The functions referenced there are from the SQL# CLR library, and available in the free version. They match the function of the FORMAT function, which is not allowed in an indexed view at all.

Nevertheless, it seems unlikely that full-text search is what you need. It is not suitable for leading-wildcard searches or general string matching where non-words are involved. As the documentation says:

Full-text queries perform linguistic searches against text data in full-text indexes by operating on words and phrases based on the rules of a particular language such as English or Japanese. Full-text queries can include simple words and phrases or multiple forms of a word or phrase.
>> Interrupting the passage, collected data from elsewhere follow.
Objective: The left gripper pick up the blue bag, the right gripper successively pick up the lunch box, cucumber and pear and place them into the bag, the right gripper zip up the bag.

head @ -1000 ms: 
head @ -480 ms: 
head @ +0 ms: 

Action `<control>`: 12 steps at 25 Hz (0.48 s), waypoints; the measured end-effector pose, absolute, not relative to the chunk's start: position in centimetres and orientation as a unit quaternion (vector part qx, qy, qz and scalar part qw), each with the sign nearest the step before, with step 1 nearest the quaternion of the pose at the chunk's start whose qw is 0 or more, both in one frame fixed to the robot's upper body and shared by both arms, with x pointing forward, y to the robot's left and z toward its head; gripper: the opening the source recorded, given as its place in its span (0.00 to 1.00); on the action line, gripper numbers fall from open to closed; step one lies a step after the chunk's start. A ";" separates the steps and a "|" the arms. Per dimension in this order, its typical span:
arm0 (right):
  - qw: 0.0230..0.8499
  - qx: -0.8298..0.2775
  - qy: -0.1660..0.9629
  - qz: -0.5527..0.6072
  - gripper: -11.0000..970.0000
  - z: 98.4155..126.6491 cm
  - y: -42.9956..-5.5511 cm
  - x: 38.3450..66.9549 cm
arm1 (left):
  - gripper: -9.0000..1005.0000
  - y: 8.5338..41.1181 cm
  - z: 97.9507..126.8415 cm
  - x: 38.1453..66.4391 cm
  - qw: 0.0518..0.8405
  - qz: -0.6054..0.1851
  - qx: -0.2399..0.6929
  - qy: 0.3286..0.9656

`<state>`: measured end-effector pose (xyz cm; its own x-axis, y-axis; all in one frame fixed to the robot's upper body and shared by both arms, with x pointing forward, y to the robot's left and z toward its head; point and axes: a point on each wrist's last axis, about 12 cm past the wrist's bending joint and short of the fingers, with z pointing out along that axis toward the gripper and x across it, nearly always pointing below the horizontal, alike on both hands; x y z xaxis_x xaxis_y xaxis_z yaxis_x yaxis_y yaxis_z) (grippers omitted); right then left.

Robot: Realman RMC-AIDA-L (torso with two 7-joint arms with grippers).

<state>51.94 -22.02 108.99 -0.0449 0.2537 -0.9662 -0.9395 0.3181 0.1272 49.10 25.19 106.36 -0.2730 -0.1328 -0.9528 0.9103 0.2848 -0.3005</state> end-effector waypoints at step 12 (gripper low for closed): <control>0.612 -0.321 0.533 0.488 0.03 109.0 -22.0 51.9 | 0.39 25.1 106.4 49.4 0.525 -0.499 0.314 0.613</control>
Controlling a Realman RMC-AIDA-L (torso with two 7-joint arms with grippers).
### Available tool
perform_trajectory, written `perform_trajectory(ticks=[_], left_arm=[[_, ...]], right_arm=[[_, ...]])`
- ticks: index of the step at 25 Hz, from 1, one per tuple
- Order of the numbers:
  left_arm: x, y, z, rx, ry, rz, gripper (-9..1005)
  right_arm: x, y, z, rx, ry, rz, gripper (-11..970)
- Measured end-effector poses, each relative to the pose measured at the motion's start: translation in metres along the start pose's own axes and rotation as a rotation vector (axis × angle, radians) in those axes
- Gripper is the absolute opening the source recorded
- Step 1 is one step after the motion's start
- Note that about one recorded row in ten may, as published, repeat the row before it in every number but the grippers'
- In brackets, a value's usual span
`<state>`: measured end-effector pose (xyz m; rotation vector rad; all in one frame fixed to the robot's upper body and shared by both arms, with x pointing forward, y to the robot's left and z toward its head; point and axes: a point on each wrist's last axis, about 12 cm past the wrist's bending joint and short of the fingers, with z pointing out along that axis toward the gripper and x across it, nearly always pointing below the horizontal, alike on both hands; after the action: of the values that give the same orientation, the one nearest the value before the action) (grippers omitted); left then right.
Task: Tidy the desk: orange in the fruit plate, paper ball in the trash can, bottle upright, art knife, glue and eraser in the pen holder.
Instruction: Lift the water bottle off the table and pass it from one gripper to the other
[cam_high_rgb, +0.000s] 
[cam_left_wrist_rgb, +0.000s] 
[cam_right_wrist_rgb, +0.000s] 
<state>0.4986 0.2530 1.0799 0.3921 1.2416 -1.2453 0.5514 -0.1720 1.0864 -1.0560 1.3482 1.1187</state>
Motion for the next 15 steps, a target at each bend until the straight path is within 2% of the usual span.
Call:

If you need fast leading-wildcard and/or non-language searches, and the T-SQL built-in functions do not perform well enough after testing, one alternative is to use n-grams, as I describe in Trigram Wildcard String Search in SQL Server.

That article contains a complete implementation, including simple triggers to keep a data source (e.g. an indexed view as above) synchronized with the n-grams at all times if that is required. If you do not need live synchronization, you may find that rebuilding the n-grams completely every so often is good enough for your users that the triggers are not needed (lightweight as they are).